Importing This Sample into StreamBase Studio

In StreamBase Studio, import this sample with the following steps:

  • From the top menu, select FileLoad StreamBase Sample.

  • Select table-repl from the High Availability list.

  • Click OK.

StreamBase Studio creates a single project containing the sample files. The default project name is sample_table-repl.

Sample Location

When you load the sample into StreamBase Studio, Studio copies the sample project's files to your Studio workspace, which is normally part of your home directory, with full access rights.

Important

Load this sample in StreamBase Studio, and thereafter use the Studio workspace copy of the sample to run and test it, even when running from the command prompt.

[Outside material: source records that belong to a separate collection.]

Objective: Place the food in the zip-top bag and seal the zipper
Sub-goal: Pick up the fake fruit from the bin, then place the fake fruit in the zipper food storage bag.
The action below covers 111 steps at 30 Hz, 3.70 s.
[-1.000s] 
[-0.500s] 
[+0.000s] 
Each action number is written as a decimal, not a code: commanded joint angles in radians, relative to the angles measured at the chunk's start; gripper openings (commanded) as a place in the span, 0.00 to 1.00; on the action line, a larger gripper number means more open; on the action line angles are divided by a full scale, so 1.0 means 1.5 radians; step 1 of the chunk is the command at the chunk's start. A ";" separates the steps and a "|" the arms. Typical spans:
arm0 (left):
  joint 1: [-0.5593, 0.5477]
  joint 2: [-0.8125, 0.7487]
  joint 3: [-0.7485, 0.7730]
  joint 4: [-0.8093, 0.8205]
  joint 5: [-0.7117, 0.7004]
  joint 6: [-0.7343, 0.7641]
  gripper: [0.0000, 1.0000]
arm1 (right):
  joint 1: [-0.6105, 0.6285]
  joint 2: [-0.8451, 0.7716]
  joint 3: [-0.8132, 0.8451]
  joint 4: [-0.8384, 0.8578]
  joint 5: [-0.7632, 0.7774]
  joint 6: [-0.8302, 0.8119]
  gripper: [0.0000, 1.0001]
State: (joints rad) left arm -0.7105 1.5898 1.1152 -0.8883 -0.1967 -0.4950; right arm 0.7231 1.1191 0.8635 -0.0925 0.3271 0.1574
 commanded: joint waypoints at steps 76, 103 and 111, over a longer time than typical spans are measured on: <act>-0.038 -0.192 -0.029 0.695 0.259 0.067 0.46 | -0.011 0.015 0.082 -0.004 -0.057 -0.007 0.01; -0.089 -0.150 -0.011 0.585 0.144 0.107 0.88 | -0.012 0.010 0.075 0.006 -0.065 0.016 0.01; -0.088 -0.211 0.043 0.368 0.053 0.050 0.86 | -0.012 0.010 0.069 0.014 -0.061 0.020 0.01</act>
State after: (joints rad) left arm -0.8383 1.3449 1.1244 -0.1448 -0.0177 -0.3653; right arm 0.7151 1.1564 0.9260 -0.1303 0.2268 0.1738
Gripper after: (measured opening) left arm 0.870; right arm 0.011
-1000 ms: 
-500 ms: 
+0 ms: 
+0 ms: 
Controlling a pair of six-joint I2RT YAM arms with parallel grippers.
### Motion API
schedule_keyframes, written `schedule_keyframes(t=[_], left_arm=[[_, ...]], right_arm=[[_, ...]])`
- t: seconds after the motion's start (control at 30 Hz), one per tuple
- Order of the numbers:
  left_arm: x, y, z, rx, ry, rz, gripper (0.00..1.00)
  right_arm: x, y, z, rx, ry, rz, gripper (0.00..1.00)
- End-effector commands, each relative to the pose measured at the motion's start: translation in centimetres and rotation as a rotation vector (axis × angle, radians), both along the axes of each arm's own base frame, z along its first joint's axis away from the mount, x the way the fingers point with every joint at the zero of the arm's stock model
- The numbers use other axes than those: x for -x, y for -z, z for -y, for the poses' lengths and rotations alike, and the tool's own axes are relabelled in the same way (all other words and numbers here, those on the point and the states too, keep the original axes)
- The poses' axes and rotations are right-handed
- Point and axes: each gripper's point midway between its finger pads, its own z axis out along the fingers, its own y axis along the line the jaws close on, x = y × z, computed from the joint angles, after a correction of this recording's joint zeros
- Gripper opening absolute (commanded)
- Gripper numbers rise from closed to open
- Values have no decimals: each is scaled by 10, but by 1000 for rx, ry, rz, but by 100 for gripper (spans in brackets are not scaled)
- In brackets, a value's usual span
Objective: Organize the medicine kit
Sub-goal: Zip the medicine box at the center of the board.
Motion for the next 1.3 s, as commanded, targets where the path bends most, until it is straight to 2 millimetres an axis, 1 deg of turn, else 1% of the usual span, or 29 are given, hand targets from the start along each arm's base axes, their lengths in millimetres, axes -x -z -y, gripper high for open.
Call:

Using the workspace copy of the sample avoids the permission problems that can occur when trying to work with the initially installed location of the sample. The default workspace location for this sample is:

studio-workspace/sample_table-repl

See Default Installation Directories for the location of studio-workspace on your system.

In the default TIBCO StreamBase installation, this sample's files are initially installed in:

streambase-install-dir/sample/table-repl

See Default Installation Directories for the location of streambase-install-dir on your system. This location may require administrator privileges for write access, depending on your platform.